Your task | Every line holding the word "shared" should be copied from the material.

Material provided |
▼▼▼

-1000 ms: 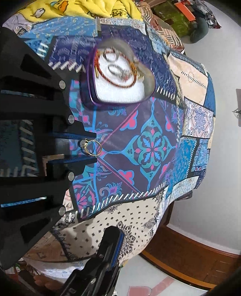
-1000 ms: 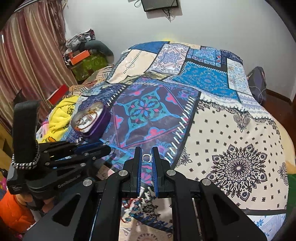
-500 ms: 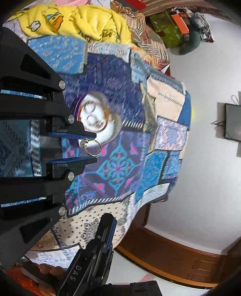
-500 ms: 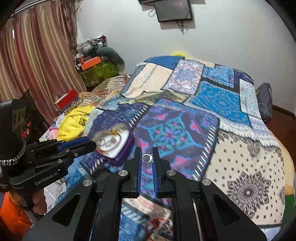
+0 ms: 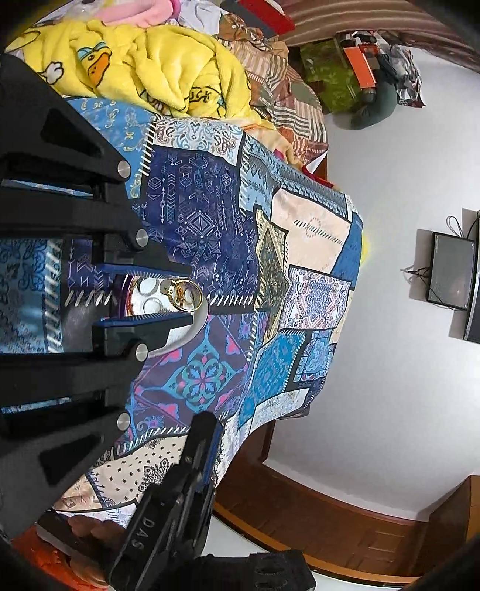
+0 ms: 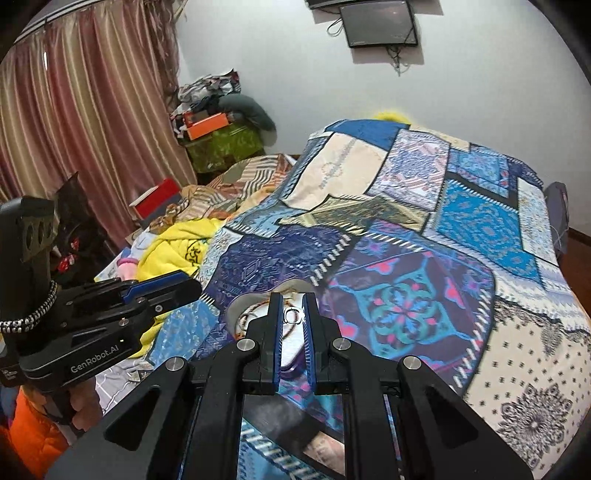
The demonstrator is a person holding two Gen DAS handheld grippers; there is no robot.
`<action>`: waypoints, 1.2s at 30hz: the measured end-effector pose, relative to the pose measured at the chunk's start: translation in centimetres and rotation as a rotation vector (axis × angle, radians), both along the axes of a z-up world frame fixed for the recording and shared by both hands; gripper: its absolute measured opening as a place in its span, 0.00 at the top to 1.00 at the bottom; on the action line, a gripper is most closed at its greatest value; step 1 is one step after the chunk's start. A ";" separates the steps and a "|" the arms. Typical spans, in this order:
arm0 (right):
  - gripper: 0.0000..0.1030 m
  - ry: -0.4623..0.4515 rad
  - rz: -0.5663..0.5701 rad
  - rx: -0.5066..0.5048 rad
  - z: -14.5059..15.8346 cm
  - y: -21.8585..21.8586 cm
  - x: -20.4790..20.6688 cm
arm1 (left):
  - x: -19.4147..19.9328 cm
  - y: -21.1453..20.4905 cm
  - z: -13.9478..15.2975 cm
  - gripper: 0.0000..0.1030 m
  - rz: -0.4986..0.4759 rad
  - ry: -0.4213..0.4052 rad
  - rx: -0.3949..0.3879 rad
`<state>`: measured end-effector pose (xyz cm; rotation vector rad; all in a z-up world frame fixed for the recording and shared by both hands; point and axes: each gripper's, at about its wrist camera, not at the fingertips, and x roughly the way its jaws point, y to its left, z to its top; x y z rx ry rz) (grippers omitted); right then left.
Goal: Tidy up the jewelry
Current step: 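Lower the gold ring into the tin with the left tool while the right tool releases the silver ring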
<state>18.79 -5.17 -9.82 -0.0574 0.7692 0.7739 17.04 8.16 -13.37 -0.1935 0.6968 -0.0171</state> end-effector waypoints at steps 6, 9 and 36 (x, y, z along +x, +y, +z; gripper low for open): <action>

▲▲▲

Response to the task |
`<action>`: waypoints, 1.2s at 30hz: the measured end-effector pose, relative to the pose measured at the chunk's start: translation in centimetres and rotation as a rotation vector (axis × angle, radians), both along the axes of a z-up world frame fixed for the recording and shared by both hands; gripper: its absolute measured opening as a place in its span, 0.00 at the top to 1.00 at the bottom; on the action line, a gripper is most closed at its greatest value; step 1 is one step after the chunk's start. A ";" separates the steps and a "|" the arms. Typical spans, in this order:
`<state>`: measured end-effector pose (xyz cm; rotation vector rad; all in a z-up world frame fixed for the recording and shared by both hands; point and axes: each gripper's, at about its wrist camera, not at the fingertips, and x roughly the way its jaws point, y to its left, z to its top; x y z rx ry rz) (grippers omitted); right then left.

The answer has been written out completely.